Spring term, Block D
Th 9:50 AM - 11:50 AM

Professor Anne L. Alstott
2 classroom credits LAW-96335A

This writing seminar for students interested in a career in legal academia will introduce issues and methods in scholarship in law and government. Each student will be expected to produce a substantial outline or preliminary draft that identifies a topic, metholodogy, and research plan for a publishable paper, i.e., a paper that makes an original contribution to scholarly knowledge. Each student will present his or her work in progress to the seminar. Readings and class discussions will introduce students to a range of scholarship and to the norms of the scholarly community, including the importance of reading broadly across legal fields and choosing topics that are both novel and manageable. Readings will be selected in part based on students' interests and in part to offer examples of different scholarly approaches.

Enrollment is limited to eight students. Professor Alstott will offer sustained, one-on-one engagement with each student's project. She is open to supervising papers on a range of topics in law and government and will assist students in consulting with other professors as students progress in defining specific topics. Substantive areas for student work might include (but are not limited to) social welfare, labor and employment, gender, families, education and child development, health care, administrative law, and the environment.

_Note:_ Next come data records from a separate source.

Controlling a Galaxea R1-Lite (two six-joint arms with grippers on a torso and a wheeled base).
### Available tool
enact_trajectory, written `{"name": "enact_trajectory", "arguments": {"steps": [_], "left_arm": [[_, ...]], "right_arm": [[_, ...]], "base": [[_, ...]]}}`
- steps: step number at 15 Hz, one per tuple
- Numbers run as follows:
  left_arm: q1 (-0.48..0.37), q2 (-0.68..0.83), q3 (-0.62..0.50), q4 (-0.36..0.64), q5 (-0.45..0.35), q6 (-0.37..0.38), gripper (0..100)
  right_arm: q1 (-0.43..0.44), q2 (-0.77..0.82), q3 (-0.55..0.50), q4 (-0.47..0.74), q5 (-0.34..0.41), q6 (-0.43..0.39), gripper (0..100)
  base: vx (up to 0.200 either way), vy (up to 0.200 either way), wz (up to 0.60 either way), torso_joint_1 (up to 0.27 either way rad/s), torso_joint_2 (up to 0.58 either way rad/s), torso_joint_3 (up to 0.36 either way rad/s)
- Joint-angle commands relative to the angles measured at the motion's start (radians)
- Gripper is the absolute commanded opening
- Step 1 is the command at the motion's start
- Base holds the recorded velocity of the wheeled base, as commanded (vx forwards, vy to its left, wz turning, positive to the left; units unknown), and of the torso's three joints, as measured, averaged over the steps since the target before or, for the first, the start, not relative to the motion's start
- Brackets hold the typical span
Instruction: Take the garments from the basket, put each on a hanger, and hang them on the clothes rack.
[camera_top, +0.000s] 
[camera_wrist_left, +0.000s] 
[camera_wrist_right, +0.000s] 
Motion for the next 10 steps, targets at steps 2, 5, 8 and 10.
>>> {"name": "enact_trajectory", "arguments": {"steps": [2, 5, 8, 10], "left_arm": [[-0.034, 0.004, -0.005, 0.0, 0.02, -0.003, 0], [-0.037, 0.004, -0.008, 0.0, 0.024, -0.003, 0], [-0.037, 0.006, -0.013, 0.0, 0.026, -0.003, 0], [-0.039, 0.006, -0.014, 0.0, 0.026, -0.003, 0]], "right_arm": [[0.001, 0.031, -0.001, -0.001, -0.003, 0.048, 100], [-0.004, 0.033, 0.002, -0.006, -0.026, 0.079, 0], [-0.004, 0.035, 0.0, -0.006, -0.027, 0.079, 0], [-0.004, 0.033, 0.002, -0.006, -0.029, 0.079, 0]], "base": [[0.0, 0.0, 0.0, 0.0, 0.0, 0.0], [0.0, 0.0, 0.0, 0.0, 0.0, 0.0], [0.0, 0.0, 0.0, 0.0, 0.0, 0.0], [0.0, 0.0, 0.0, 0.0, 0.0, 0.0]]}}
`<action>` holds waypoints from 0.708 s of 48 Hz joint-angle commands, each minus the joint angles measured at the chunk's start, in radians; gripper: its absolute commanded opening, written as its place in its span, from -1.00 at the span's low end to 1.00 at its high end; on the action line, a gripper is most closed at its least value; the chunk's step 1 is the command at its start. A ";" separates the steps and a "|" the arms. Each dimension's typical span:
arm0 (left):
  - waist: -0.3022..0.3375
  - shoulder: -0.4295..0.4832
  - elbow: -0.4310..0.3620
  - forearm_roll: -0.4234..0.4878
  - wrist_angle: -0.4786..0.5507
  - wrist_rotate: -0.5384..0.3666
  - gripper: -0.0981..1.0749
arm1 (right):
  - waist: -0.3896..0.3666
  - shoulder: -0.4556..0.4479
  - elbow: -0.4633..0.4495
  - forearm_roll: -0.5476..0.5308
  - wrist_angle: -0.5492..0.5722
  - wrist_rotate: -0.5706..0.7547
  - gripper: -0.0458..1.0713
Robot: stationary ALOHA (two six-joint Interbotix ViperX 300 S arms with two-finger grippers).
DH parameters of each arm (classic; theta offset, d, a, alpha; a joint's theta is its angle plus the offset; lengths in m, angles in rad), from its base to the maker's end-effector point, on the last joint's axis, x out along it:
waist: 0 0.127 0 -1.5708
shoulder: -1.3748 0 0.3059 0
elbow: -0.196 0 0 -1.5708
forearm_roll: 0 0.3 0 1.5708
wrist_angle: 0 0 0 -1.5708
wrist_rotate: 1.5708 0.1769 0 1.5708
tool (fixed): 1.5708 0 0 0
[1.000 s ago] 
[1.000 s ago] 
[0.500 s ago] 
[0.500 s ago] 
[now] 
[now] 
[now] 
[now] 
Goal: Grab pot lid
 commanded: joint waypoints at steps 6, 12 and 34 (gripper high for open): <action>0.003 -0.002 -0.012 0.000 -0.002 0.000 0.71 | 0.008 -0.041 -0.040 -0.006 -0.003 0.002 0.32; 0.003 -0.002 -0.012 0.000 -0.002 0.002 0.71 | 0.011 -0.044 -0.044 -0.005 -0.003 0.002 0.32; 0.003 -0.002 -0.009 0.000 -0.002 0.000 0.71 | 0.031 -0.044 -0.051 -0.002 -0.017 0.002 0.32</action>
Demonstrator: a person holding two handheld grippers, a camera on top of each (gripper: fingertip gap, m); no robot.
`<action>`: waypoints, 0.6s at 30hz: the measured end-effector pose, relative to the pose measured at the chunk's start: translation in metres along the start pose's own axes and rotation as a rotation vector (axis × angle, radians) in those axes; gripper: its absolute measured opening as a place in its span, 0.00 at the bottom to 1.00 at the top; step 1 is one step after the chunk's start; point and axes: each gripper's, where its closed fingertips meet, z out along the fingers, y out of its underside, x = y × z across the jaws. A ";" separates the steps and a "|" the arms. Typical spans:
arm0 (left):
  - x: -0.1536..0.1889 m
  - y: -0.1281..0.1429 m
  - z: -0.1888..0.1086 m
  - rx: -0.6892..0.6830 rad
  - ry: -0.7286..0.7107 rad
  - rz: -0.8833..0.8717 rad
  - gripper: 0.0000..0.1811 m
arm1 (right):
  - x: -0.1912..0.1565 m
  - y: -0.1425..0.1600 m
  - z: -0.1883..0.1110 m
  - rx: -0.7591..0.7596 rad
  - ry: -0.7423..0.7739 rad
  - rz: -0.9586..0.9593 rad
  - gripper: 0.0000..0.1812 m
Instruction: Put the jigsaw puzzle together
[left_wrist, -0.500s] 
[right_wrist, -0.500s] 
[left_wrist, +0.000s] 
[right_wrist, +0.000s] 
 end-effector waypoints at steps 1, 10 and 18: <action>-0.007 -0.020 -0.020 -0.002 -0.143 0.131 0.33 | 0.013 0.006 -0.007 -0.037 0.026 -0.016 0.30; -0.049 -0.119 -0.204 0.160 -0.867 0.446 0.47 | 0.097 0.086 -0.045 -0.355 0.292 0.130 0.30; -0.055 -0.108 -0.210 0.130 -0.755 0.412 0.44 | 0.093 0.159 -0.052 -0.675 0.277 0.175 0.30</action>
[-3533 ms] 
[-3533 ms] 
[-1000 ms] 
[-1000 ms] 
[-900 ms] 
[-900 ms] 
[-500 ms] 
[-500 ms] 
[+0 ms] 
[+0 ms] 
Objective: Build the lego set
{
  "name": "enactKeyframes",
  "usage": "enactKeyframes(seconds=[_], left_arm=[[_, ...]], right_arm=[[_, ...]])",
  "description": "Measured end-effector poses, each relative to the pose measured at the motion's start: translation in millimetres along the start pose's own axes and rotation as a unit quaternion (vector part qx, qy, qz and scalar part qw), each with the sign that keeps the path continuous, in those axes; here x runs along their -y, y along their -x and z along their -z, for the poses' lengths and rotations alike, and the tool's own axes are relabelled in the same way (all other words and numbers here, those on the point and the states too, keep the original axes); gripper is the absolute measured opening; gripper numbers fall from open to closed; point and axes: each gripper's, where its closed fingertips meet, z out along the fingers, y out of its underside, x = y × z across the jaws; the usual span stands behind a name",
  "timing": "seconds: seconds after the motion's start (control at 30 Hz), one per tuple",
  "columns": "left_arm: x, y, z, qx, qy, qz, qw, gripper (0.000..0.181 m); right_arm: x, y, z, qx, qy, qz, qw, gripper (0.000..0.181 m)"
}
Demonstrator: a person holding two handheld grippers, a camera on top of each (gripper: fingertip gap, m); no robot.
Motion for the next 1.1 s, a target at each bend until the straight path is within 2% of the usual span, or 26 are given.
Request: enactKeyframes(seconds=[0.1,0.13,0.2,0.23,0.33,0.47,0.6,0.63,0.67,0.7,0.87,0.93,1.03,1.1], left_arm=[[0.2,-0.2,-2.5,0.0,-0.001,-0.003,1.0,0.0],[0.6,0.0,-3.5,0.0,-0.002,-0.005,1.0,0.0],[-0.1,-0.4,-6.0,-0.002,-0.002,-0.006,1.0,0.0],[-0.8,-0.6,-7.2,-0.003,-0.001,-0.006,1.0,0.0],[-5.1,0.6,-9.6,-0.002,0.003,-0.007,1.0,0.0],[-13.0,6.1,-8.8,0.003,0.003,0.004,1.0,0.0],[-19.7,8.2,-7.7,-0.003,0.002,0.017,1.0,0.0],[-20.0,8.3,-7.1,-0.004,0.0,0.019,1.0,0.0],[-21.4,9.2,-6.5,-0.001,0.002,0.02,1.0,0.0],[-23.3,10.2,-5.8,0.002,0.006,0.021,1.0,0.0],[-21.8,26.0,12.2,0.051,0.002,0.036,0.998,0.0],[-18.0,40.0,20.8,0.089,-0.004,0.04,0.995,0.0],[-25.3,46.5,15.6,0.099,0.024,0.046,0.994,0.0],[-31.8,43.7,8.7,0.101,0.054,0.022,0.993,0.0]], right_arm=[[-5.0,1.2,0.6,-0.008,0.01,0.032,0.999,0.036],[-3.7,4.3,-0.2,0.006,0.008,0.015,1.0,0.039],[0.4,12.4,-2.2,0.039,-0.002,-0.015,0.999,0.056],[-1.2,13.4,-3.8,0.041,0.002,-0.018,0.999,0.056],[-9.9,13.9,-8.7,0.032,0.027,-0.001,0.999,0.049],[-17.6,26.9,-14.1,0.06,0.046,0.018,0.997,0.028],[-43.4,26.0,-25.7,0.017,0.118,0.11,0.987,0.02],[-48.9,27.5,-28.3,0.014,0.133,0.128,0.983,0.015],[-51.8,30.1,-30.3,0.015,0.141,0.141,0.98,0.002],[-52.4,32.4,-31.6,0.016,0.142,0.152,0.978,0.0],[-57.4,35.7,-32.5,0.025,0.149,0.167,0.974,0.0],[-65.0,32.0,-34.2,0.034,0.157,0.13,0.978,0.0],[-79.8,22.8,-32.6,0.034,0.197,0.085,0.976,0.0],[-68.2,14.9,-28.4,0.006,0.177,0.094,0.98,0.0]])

Admission by permission of the instructor. Students who wish to be considered for the seminar should submit to Professor Alstott via email a transcript and a two-page statement of interest by December 1. In your statement of interest, please discuss three possible paper topics related to law and government. Note that the paper topics need not be narrow or detailed at this early stage; the task of the seminar is to sharpen topics and ensure originality. Rather, the statement of interest is intended to elicit your intellectual interests: choose three intellectual problems in law that you find hard and interesting and explain why.